It’s the Cedar Falls Historical Society’s fiftieth anniversary this year, and we have many reasons to celebrate. So we’re throwing a party! Join us on Thursday, December 6, 5:00-7:00 pm for an anniversary reception at the Victorian Home & Carriage House Museum. At 6:00, we’ll give a toast to the Cedar Falls Historical Society, and the Cedar Falls Civic Foundation will present its annual Peter Melendy Distinguished Community Builder Awards. Give us a call if you plan to attend: 266-5149.

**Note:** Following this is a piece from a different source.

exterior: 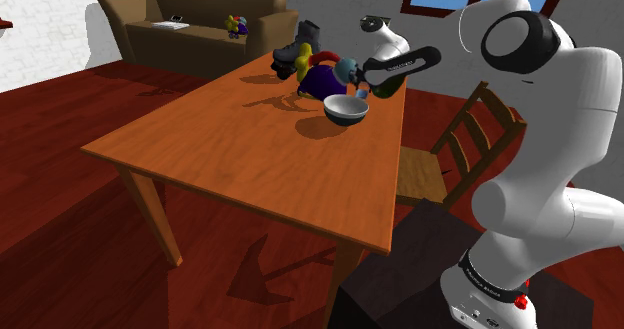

As we look toward our next fifty years, we’re excited to introduce a fresh, new look for our logo, website, and signage. Cedar Falls marketing firm Vision Development Services donated its design services to create an eye-catching new logo that showcases the Society’s museums and pays tribute to Cedar Falls’ heritage. Designer Steve Welter incorporated local artist Marie Cook’s distinctive silhouettes of four Historical Society landmarks: the George Wyth House, Ice House Museum, Little Red Schoolhouse, and Victorian Home.
Our updated website (http://www.cfhistory.org) matches the look of our new logo and provides regularly updated information. Now you can easily access details about each museum, learn about upcoming events and programs, research local history, and contribute to the preservation of Cedar Falls’ heritage. The new site was made possible by design and software support by Vision Development Services and a grant from the Cedar Falls Tourism and Visitors Bureau.
Soon we’ll be getting new signs near the Behrens-Rapp Station and Ice House Museum with additional support from the Cedar Falls Tourism and Visitors Bureau. The signs promise to catch the eye of visitors and locals alike and enhance the downtown’s historic character.
We’re also making new use of our facebook and are currently posting weekly features about each of our museums. “Like” our page and learn about the Victorian Home’s original cistern, the fire at the Ice House, and the Wyth-Lamb Shoe Company—and keep updated on all of the latest activities.
In the midst of all that’s new at the Historical Society, we continue to cherish our longstanding traditions, too. We’re especially excited about the beautiful 1920s and 1930s New Year’s gowns on display in the Carriage House.